* [DATA SUPPLIED]
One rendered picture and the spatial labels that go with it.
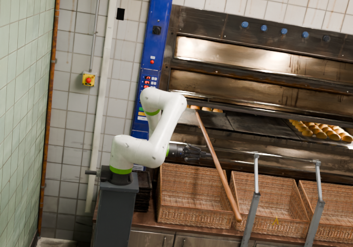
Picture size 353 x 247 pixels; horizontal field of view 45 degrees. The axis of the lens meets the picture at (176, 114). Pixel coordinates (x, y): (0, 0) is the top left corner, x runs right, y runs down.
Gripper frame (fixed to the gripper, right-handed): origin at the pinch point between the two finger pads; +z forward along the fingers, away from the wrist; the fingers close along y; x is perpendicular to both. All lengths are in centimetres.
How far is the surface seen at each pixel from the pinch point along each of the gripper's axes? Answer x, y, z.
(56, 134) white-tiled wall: -60, 23, -108
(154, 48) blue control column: -56, -57, -42
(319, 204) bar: 3, 26, 88
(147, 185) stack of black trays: -25, 41, -34
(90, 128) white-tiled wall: -59, 14, -83
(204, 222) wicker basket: -8, 57, 11
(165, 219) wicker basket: -8, 58, -18
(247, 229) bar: 3, 53, 40

* [DIRECTIONS]
What you give back should be the lines from the one with "How far is the" to the end of the data, copied exactly, both ends included.

* [OUTPUT]
How far is the surface seen at each pixel from the pinch point along each of the gripper's axes? Answer x, y, z.
(56, 134) white-tiled wall: -60, 23, -108
(154, 48) blue control column: -56, -57, -42
(319, 204) bar: 3, 26, 88
(147, 185) stack of black trays: -25, 41, -34
(90, 128) white-tiled wall: -59, 14, -83
(204, 222) wicker basket: -8, 57, 11
(165, 219) wicker basket: -8, 58, -18
(247, 229) bar: 3, 53, 40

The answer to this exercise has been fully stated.